Now we are engaged in a great civil war, testing whether that nation, or any nation, so conceived, and so dedicated, can long endure. We are met here on a great battlefield of that war. We have come to dedicate a portion of it as a final resting place for those who here gave their lives that that nation might live. It is altogether fitting and proper that we should do this.
But in a larger sense we can not dedicate — we can not consecrate — we can not hallow this ground. The brave men, living and dead, who struggled, here, have consecrated it far above our poor power to add or detract. The world will little note, nor long remember, what we say here, but can never forget what they did here. It is for us, the living, rather to be dedicated here to the unfinished work which they have, thus far, so nobly carried on. It is rather for us to be here dedicated to the great task remaining before us — that from these honored dead we take increased devotion to that cause for which they here gave the last full measure of devotion — that we here highly resolve that these dead shall not have died in vain; that this nation shall have a new birth of freedom; and that this government of the people, by the people, for the people, shall not perish from the earth.
And, from his Second Inaugural Address (March 4, 1865):
Neither party expected for the war the magnitude or the duration which it has already attained. Neither anticipated that the cause of the conflict might cease with or even before the conflict itself should cease. Each looked for an easier triumph, and a result less fundamental and astounding. Both read the same Bible and pray to the same God, and each invokes His aid against the other. It may seem strange that any men should dare to ask a just God’s assistance in wringing their bread from the sweat of other men’s faces, but let us judge not, that we be not judged. The prayers of both could not be answered. That of neither has been answered fully. The Almighty has His own purposes. “Woe unto the world because of offenses; for it must needs be that offenses come, but woe to that man by whom the offense cometh.” If we shall suppose that American slavery is one of those offenses which, in the providence of God, must needs come, but which, having continued through His appointed time, He now wills to remove, and that He gives to both North and South this terrible war as the woe due to those by whom the offense came, shall we discern therein any departure from those divine attributes which the believers in a living God always ascribe to Him?

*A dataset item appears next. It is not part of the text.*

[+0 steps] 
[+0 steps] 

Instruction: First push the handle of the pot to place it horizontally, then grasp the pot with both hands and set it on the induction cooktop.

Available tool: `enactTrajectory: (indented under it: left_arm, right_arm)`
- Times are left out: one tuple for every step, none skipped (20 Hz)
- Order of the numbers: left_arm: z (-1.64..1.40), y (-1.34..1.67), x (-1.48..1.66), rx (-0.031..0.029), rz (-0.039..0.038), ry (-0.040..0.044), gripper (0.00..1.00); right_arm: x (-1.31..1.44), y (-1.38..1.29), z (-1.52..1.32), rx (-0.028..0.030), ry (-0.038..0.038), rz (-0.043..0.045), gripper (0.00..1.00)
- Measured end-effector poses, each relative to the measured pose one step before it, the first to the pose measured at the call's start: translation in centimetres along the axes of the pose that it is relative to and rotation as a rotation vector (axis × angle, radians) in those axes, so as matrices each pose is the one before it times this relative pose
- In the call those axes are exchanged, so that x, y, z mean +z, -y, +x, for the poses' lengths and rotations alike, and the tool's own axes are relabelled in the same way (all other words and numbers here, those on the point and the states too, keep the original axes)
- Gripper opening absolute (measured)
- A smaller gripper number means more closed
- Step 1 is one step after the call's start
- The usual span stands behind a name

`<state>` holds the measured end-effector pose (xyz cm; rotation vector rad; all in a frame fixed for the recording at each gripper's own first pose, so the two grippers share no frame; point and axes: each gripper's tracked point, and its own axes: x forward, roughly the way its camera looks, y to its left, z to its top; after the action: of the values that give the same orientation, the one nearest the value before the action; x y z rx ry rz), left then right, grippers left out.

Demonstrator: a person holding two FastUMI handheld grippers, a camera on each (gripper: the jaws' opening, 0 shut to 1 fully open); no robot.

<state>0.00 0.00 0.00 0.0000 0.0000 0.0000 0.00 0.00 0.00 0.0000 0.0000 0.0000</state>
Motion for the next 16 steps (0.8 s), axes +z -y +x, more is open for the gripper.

Fondly do we hope, fervently do we pray, that this mighty scourge of war may speedily pass away. Yet, if God wills that it continue until all the wealth piled by the bondsman’s two hundred and fifty years of unrequited toil shall be sunk, and until every drop of blood drawn with the lash shall be paid by another drawn with the sword, as was said three thousand years ago, so still it must be said “the judgments of the Lord are true and righteous altogether.”
With malice toward none, with charity for all, with firmness in the right as God gives us to see the right, let us strive on to finish the work we are in, to bind up the nation’s wounds, to care for him who shall have borne the battle and for his widow and his orphan, to do all which may achieve and cherish a just and lasting peace among ourselves and with all nations.